_WORK INSTRUCTION_
Using the records below, copy every line that holds the string "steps".

_AVAILABLE DATA_
= Beginning of Section =
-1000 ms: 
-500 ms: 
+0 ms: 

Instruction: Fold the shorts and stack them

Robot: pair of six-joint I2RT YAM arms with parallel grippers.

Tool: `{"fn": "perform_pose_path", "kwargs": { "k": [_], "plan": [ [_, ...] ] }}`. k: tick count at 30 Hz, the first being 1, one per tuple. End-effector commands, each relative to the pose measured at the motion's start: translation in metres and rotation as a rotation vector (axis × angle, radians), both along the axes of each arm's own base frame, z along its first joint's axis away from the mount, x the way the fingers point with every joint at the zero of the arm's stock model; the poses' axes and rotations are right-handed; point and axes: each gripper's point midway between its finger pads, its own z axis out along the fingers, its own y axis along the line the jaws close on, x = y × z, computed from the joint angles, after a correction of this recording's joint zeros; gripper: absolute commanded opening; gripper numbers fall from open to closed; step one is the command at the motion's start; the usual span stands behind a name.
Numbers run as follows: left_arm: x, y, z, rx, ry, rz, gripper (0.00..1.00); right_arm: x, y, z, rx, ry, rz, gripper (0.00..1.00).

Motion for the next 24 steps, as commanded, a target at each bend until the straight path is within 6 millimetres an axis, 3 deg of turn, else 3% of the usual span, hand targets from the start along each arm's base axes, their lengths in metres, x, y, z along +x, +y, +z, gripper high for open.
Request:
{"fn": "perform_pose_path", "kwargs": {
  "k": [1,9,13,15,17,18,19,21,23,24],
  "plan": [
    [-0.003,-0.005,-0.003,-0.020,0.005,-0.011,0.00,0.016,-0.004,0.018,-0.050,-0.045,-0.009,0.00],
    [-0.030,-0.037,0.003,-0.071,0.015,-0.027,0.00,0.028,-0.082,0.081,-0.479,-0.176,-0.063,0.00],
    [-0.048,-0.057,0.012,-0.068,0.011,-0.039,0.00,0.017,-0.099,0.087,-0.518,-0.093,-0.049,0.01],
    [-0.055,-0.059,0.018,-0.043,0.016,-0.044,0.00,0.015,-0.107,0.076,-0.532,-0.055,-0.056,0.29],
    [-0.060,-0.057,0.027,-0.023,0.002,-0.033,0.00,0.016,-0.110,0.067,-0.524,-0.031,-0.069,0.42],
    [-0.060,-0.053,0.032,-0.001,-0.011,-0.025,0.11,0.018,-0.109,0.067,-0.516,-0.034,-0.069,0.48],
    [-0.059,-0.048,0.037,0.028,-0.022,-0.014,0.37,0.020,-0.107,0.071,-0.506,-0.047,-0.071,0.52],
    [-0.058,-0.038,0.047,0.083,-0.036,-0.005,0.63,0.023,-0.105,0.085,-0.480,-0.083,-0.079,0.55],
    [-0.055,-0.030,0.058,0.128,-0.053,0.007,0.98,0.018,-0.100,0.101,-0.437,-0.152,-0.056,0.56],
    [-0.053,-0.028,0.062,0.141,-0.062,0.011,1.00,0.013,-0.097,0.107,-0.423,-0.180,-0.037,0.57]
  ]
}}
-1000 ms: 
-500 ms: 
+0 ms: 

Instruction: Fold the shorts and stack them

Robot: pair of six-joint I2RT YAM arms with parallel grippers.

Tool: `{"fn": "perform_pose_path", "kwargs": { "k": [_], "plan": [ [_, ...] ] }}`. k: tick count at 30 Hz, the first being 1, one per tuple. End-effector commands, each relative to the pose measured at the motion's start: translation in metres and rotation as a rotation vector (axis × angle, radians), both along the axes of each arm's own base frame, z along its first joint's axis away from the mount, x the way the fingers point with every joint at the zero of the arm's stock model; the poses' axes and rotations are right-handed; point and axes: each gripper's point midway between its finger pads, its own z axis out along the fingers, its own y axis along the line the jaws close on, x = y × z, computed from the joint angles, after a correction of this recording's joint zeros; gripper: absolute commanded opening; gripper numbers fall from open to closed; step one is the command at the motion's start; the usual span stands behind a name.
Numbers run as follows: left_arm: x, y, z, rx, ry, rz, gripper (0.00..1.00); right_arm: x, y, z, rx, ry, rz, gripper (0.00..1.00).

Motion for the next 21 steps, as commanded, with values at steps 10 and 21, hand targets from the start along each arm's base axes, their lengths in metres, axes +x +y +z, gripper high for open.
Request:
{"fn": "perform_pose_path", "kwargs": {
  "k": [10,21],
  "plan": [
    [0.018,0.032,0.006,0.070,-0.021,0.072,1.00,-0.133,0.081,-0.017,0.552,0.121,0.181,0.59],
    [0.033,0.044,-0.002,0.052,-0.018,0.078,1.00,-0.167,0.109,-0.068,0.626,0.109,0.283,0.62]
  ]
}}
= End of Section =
_EXERCISE RESULT_
Motion for the next 24 steps, as commanded, a target at each bend until the straight path is within 6 millimetres an axis, 3 deg of turn, else 3% of the usual span, hand targets from the start along each arm's base axes, their lengths in metres, x, y, z along +x, +y, +z, gripper high for open.
Motion for the next 21 steps, as commanded, with values at steps 10 and 21, hand targets from the start along each arm's base axes, their lengths in metres, axes +x +y +z, gripper high for open.

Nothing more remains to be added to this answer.